Let’s say you came across a site with millions of finds. They are a collection of small items with different shapes, sizes, colours, materials and level of complexity. You know that the each item must fall in one of the following categories:
Class | Shape | Size | Colour | Material | Complexity |
Obelisk | Rectangle | Small | Yellow | Gold | Complex |
Shield | Rectangle | Medium | Brown | Bronze | Complex |
Tablet | Rectangle | Small | Brown | Mud | Simple |
Box | Cubic | Medium | Yellow | Gold | Simple |
Now you want to classify each of your finds automatically based on their characteristics. You can start by building a decision tree similar to this one:
The tree starts by looking at the colour of each item and then classifies the brown items in one group and the yellow items in another group. The second level of the tree has two branches; where one looks at the Material difference between the shields and the tablets, the other side distinguishes the items based on their complexity. This decision tree can classify all the items with 100% success rate given clean and complete data. However, real data is always messy and incomplete. If an object has brown colour but missing the material information then this tree will not provide a conclusive choice between shield and tablet. This problem – and more – are the reason why Random forest shines.

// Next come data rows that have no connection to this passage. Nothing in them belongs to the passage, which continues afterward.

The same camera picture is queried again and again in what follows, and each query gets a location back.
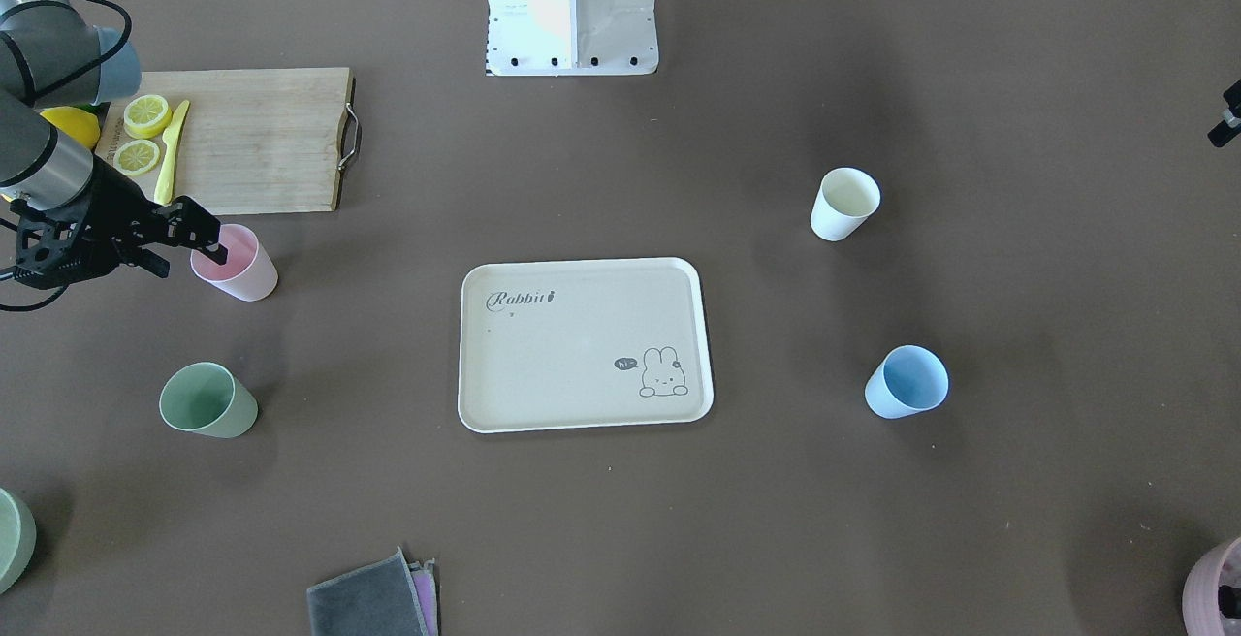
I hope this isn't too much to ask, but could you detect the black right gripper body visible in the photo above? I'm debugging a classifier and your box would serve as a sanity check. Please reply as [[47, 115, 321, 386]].
[[10, 163, 164, 289]]

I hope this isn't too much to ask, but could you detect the pink cup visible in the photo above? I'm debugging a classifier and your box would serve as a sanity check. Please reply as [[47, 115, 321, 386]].
[[190, 222, 278, 302]]

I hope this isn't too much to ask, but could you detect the cream white cup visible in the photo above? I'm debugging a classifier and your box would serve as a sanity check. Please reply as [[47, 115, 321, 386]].
[[810, 166, 881, 241]]

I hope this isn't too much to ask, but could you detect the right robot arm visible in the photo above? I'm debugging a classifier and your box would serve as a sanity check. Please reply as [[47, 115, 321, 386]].
[[1, 0, 230, 294]]

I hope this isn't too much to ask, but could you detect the cream rabbit tray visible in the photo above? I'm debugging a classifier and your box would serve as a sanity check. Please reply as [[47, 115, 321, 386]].
[[458, 257, 715, 434]]

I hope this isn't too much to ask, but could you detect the yellow plastic knife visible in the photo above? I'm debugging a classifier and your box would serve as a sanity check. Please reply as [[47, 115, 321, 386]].
[[151, 101, 191, 205]]

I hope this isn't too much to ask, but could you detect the lemon half slice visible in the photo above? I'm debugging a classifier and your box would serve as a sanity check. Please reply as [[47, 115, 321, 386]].
[[112, 140, 161, 176], [122, 94, 172, 140]]

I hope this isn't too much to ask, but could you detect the wooden cutting board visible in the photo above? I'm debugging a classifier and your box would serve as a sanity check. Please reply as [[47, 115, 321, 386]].
[[138, 67, 355, 216]]

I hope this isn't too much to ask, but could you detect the green cup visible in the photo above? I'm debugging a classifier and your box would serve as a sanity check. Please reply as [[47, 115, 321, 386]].
[[159, 361, 261, 438]]

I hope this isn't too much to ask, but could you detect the green bowl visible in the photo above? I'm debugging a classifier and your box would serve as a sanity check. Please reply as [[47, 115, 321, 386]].
[[1, 489, 37, 593]]

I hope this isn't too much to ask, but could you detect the light blue cup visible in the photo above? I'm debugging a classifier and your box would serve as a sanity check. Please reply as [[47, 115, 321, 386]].
[[864, 344, 951, 420]]

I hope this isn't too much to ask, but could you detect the grey folded cloth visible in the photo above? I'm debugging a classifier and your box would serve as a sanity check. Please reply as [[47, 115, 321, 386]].
[[307, 549, 441, 635]]

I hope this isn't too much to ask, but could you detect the pink bowl with ice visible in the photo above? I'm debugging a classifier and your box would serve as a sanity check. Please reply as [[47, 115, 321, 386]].
[[1181, 538, 1240, 635]]

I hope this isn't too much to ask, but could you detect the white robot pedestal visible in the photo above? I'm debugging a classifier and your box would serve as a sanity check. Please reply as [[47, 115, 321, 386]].
[[485, 0, 660, 77]]

When building a Random Forest the algorithm uses a random subset of data with a random subset of attributes to build each of the trees. The algorithm then uses the whole forest to predict the classification of a given item and averages the votes of each tree to give the final classification result.
The following graph represents an example of a few trees within the same forest:
This forest will be able to classify the item correctly even with the material information missing as it has at least two trees that do not depend on the material attribute at all. The down side of this system is in the expensive computations required to produce a classification from all the trees and then averaging it across the forest.